BLOG POST

Tech & Sourcing @ Morgan Lewis

TECHNOLOGY TRANSACTIONS, OUTSOURCING, AND COMMERCIAL CONTRACTS NEWS FOR LAWYERS AND SOURCING PROFESSIONALS

California Enacts the Delete Act

In October, California enacted its newest privacy legislation, commonly referred to as the “Delete Act” (California Senate Bill No. 362). The Delete Act will allow consumers to request that any data broker that maintains any personal information related to that consumer delete such personal information.

History: CCPA and CPRA

The Delete Act builds upon California’s already robust privacy laws. California first enacted the California Consumer Privacy Act of 2018 (CCPA), which was inspired by the General Data Protection Regulation (GDPR), and then followed up with the California Privacy Rights Act of 2020 (CPRA), which amended the CCPA and established the California Privacy Protection Agency.

Definition of Data Brokers

The Delete Act affects data brokers, which are defined as businesses that knowingly collect and sell to third parties the personal information of a consumer with whom the businesses do not have a direct relationship.
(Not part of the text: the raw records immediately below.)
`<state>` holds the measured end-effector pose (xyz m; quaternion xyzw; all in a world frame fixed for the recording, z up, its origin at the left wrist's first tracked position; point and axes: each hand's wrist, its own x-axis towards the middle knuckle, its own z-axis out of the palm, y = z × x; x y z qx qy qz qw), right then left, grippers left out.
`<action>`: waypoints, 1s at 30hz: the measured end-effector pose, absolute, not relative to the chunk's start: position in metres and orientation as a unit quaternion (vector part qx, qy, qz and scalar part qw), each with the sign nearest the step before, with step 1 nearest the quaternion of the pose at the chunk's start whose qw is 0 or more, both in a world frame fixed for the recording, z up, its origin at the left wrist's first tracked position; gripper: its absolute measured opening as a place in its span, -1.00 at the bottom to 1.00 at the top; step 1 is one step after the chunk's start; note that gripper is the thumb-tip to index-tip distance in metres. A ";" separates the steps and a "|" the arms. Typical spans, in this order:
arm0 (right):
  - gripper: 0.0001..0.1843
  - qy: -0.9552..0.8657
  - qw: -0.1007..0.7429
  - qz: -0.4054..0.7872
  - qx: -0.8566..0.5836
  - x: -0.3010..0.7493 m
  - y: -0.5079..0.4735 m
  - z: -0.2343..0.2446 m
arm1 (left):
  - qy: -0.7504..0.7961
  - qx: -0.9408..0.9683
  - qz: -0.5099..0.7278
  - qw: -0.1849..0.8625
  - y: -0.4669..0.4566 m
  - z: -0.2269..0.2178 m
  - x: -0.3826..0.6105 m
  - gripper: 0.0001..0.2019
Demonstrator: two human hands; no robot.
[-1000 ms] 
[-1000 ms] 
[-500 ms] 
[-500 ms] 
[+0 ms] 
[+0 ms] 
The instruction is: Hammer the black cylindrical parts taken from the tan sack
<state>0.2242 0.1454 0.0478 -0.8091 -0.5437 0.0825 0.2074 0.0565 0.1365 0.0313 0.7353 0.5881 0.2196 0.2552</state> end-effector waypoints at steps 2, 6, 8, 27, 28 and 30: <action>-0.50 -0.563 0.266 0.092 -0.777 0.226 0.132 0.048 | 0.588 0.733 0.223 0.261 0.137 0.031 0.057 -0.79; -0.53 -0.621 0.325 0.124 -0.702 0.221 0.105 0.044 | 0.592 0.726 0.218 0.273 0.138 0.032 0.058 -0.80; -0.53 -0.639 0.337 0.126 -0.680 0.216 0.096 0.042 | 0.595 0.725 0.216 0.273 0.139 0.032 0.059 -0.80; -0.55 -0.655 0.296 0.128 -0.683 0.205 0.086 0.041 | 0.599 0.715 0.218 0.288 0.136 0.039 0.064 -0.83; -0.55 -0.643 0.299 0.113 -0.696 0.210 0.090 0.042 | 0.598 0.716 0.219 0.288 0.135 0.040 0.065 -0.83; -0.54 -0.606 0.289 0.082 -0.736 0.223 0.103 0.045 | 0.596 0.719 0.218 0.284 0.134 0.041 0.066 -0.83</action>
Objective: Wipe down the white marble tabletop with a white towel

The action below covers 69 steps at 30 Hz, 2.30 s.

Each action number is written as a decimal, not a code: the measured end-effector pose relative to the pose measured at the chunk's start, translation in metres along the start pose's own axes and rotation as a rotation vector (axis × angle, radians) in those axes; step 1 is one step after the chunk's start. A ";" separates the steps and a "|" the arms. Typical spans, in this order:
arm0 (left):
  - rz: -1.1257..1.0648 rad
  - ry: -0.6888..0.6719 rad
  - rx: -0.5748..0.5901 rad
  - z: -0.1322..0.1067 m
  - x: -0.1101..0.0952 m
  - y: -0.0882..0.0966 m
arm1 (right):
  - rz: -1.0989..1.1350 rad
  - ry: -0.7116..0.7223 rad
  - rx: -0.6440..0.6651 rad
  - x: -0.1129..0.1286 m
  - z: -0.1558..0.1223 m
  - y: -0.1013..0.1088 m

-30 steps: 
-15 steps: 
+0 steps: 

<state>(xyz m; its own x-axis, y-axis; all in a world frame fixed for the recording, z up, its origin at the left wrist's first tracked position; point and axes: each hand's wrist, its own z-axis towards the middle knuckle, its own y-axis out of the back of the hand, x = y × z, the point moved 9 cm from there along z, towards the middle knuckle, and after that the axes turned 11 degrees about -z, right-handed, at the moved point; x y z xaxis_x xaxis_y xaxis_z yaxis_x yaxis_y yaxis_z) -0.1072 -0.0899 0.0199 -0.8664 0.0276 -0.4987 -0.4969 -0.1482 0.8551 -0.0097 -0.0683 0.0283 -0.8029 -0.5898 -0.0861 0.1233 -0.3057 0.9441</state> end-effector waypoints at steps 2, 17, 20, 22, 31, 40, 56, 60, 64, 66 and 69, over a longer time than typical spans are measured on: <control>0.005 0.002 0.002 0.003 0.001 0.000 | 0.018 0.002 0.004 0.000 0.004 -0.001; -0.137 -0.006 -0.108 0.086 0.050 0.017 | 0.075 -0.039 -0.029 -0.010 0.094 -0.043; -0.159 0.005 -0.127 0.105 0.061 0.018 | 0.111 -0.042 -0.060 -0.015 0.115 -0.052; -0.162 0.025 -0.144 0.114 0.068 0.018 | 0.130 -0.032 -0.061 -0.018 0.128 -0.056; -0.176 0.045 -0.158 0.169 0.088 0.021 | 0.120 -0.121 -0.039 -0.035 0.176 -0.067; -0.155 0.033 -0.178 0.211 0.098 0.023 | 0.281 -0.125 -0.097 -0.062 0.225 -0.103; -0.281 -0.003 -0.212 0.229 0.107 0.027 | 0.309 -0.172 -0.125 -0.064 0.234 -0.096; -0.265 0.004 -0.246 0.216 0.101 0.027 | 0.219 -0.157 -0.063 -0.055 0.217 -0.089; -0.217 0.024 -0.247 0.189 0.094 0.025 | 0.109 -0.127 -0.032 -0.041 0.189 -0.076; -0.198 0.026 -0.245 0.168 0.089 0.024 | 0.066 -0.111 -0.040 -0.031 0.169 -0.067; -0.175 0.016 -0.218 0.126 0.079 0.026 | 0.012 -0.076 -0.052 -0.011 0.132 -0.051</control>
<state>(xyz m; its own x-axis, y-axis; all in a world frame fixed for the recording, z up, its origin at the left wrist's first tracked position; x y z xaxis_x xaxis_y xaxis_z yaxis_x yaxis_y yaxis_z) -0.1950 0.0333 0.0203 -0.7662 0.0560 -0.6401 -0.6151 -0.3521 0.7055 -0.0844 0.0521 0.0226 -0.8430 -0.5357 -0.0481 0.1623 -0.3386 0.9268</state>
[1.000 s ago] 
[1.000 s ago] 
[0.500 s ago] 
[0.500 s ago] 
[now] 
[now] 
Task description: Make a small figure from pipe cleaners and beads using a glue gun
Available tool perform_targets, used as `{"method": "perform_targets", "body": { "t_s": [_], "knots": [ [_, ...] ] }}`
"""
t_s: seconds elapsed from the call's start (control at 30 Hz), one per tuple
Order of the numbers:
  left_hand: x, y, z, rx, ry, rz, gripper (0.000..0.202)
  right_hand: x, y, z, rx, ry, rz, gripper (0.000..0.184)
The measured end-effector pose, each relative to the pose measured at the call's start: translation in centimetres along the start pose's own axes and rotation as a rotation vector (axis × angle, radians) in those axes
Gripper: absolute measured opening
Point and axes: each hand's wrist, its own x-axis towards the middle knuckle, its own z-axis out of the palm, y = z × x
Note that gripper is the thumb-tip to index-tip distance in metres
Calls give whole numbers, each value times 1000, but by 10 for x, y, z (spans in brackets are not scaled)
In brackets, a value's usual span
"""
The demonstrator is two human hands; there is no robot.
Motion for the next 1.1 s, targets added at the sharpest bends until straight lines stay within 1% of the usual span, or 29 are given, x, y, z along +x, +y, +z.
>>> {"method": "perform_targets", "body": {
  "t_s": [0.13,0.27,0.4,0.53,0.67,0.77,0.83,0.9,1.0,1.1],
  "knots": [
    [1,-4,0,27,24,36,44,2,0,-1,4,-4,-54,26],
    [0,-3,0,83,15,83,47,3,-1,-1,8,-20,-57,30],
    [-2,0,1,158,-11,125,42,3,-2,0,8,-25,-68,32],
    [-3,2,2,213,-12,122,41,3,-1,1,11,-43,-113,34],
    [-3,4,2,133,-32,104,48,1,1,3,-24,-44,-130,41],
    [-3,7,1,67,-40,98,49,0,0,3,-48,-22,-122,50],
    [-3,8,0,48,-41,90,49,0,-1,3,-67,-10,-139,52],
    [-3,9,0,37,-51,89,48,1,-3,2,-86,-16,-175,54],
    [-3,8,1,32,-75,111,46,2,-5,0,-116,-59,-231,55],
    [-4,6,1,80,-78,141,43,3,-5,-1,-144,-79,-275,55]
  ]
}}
Data brokers exclude consumer reporting agencies to the extent that they are covered by the federal Fair Credit Reporting Act (15 USC Sec. 1681 et seq.) and financial institutions covered by the Gramm-Leach-Bliley Act (Public Law 106-102) and implementing regulations. The law also has limited application in the insurance and healthcare industries.

Key Requirements

The Delete Act requires, among other things, the following:

  • Data brokers register with, provide certain information to, and pay a registration fee to the California Privacy Protection Agency (CPPA).
  • The CPPA create and maintain an internet website where the information provided by data brokers will be accessible to the public.
  • The CPPA establish, by January 1, 2026, an accessible deletion mechanism that allows a consumer, through a single verifiable consumer request, to request that every data broker that maintains any personal information delete any personal information related to that consumer held by the data broker or associated service provider or contractor.
  • Beginning August 1, 2026, data brokers access the accessible deletion mechanism at least once every 45 days and process all deletion requests, except as specified in the Delete Act.
  • Moneys collected or received by the CPPA and the US Department of Justice under the Delete Act are deposited in the Data Brokers’ Registry Fund, a fund administered by the CPPA, which can be used to cover certain costs, such as the costs incurred by the state courts and the agency in connection with enforcing the Delete Act and the costs of establishing, maintaining, and providing access to the accessible deletion mechanism.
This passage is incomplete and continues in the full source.